## Aim of the task
If a line in the data below holds the word "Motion", copy it.

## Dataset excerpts
○ ○ ○ ○ ○
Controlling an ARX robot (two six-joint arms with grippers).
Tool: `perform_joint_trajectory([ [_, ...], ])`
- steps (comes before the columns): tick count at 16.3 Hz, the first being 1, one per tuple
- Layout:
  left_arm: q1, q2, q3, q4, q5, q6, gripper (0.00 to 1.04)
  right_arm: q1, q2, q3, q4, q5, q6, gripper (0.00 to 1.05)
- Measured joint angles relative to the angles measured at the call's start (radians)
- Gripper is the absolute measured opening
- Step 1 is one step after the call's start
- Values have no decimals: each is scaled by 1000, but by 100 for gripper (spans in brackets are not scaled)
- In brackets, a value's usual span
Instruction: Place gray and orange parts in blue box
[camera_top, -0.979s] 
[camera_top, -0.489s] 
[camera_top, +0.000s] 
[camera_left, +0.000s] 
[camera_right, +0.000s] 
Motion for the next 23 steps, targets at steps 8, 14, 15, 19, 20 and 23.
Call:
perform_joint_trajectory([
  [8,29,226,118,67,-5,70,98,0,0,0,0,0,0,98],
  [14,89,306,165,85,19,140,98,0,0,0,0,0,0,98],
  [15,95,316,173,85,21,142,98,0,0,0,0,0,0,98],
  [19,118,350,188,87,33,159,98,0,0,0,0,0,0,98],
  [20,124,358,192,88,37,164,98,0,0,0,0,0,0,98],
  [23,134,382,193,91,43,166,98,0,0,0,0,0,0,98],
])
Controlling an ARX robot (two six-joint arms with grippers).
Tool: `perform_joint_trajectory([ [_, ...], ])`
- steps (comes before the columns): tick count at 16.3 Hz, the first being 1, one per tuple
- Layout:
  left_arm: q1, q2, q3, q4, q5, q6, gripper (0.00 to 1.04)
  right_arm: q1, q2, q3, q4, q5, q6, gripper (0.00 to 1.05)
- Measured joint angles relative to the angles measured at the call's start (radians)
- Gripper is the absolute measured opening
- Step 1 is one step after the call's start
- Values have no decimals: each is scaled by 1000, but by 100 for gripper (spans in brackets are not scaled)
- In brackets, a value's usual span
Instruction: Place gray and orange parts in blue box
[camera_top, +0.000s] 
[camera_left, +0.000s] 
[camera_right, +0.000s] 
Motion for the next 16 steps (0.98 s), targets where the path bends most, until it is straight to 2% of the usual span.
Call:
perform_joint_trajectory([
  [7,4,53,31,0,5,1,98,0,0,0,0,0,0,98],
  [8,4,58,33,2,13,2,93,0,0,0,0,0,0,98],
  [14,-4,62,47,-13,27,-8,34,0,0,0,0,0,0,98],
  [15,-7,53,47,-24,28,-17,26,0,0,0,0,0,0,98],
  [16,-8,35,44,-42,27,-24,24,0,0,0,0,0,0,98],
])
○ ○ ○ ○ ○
## Answer to the exercise
Motion for the next 23 steps, targets at steps 8, 14, 15, 19, 20 and 23.
Motion for the next 16 steps (0.98 s), targets where the path bends most, until it is straight to 2% of the usual span.

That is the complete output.